[cairo] Comments on NEON code

Sun Jul 5 06:10:27 PDT 2009

On Saturday 04 July 2009, Soeren Sandmann wrote:

I'll try to reply regarding some technical stuff.

> * Alignment
>
> Here is a summary of how the Corex A8 works, as I read the
> documentation at
>
>    
> http://infocenter.arm.com/help/index.jsp?topic=/com.arm.doc.ddi0344j/Cihhci
>ci.html
>
> - There is a global "A bit", which if set causes the CPU to generate
>   an exception for all unaligned accesses.
>
> - When that bit is *not* set, unaligned accesses are allowed, but
>   slower than aligned access.

This A bit is stored in "c1, Control Register" which is not accessible
from the userspace, even for read access. From Cortex-A8 TRM:
"Attempts to read or write the Control Register from secure or nonsecure User 
modes result in an Undefined Instruction exception."

It is somewhat similar to AC flag (alignment check) in EFLAGS for x86. Except
that it can't be arbitrarily accessed from userspace (similar to the registers
with cpu features information which are also restricted, so that HWCAPS need
to be used in linux to get this information).

At least for linux, in the recent kernels A bit is unconditionally
disabled (arch/arm/mm/alignment.c), and hopefully will stay this way
forever.

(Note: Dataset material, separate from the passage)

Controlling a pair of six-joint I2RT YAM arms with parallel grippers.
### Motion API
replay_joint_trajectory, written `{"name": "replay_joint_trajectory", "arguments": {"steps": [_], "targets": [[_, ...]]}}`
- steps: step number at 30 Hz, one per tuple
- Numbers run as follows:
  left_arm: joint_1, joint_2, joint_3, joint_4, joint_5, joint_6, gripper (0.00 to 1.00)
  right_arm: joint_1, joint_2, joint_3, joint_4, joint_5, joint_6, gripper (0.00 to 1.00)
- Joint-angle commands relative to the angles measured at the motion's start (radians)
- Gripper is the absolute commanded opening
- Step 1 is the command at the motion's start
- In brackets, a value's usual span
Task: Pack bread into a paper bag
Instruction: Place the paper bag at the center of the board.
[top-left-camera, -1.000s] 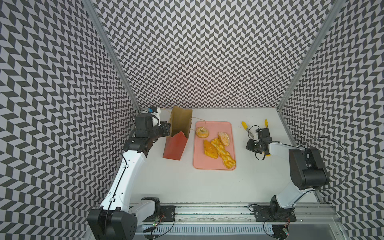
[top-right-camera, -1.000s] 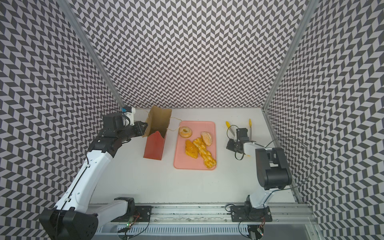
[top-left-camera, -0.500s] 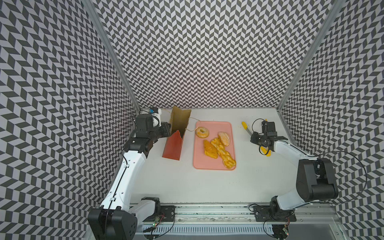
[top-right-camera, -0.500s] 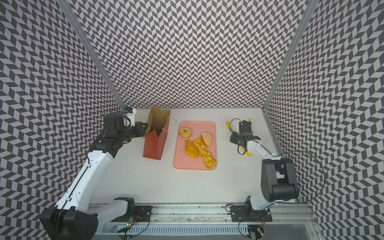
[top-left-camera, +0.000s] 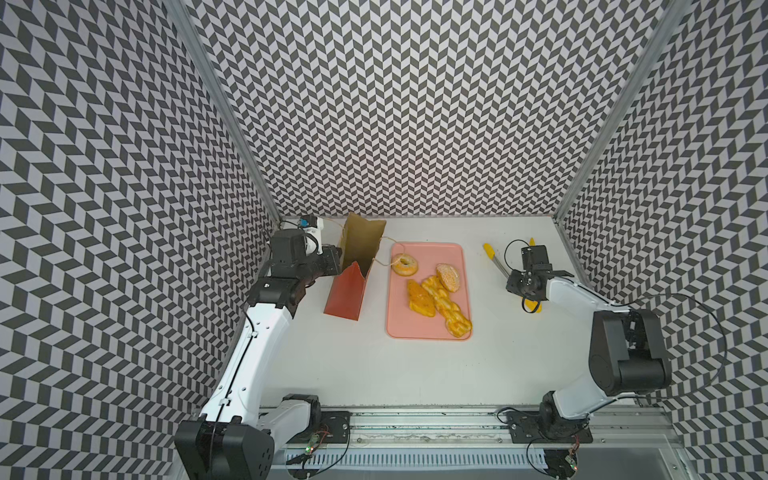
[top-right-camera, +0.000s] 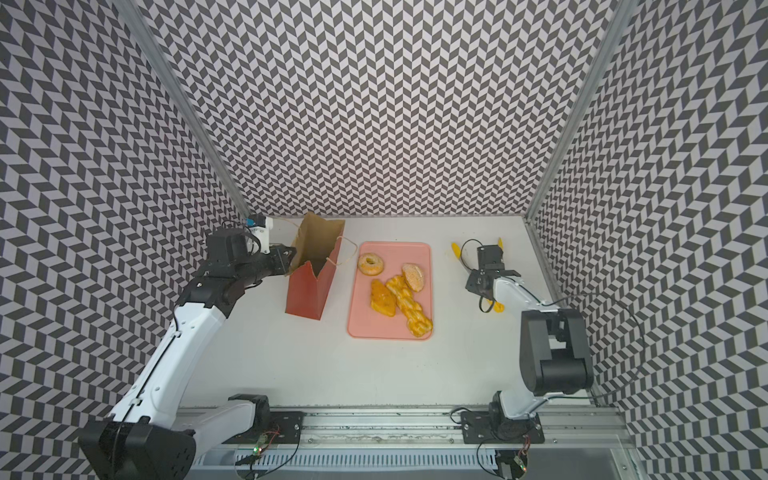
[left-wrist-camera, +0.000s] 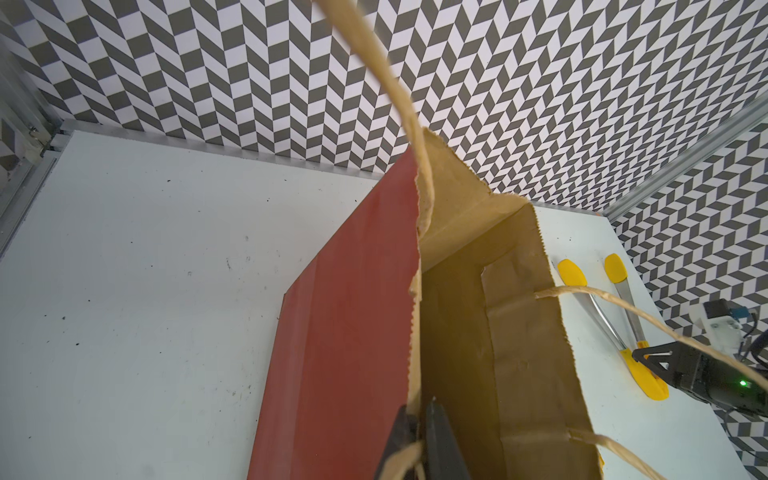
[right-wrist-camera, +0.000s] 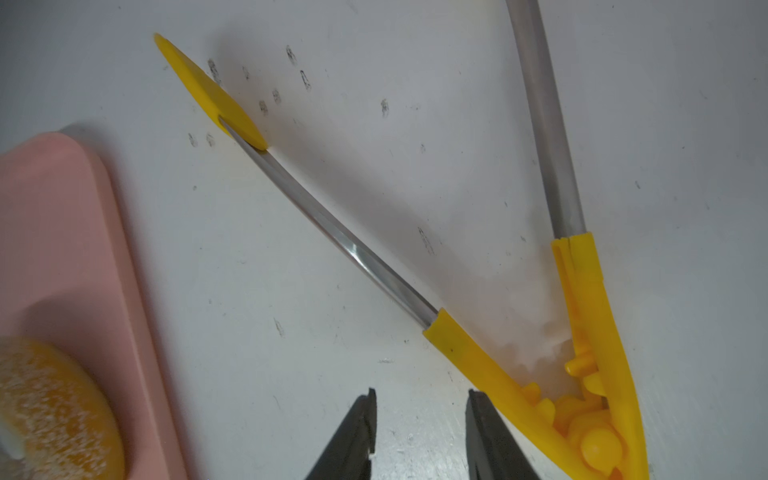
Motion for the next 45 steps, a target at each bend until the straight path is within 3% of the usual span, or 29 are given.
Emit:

But even if not (or if pixman is run on some other OS, which has
different setup), then this is not a problem for NEON too, see below.

> - NEON load instructions have optional alignment qualifiers: @16, @32,
>   @64 and so one.
>
>   Using such a qualifier will make the load faster, unless you lied
>   about it, in which case an exception is generated regardless of the
>   A bit.

Yes, it is similar to x86, which has MOVAPS/MOVUPS instructions. Using
qualifier helps to save 1 cycle on memory accesses. Cortex-A8 cpu supports
peak read or write rate 128-bits per cycle from L1 cache when using aligned
memory accesses.

>   When not using a qualifier, the load behaves as a normal load:
>
>        if the A bit is set, unaligned access causes an exception
>
>        if the A bit is not set, unaligned access is allowed, but
>        slower than aligned access.
>
> Is the NEON code making assumptions about the state of this A bit? And
> if it is, should that not be tested for in pixman-cpu.c before
> enabling it?

Even if A bit is set, there is such thing as "element size" in NEON
instructions (which can be as small as 8 bits). And NEON instructions
have to to be aligned at element boundary. So instruction like

   vld1.8 {d0, d1, d2, d3}, [r0]

Will read four 64-bit registers, treating element size as 8 bits. This way
it is safe to use with any alignment.

But for example 

   vld1.32 {d0, d1, d2, d3}, [r0]

is better to be aligned at 32-bit boundary as it uses 32-bit elements. This
will only trigger exceptions when A bit is set. ARM also supports changing
endianness at runtime, so having correct element size in instructions is also
important in this case as it will make the difference on what data is read.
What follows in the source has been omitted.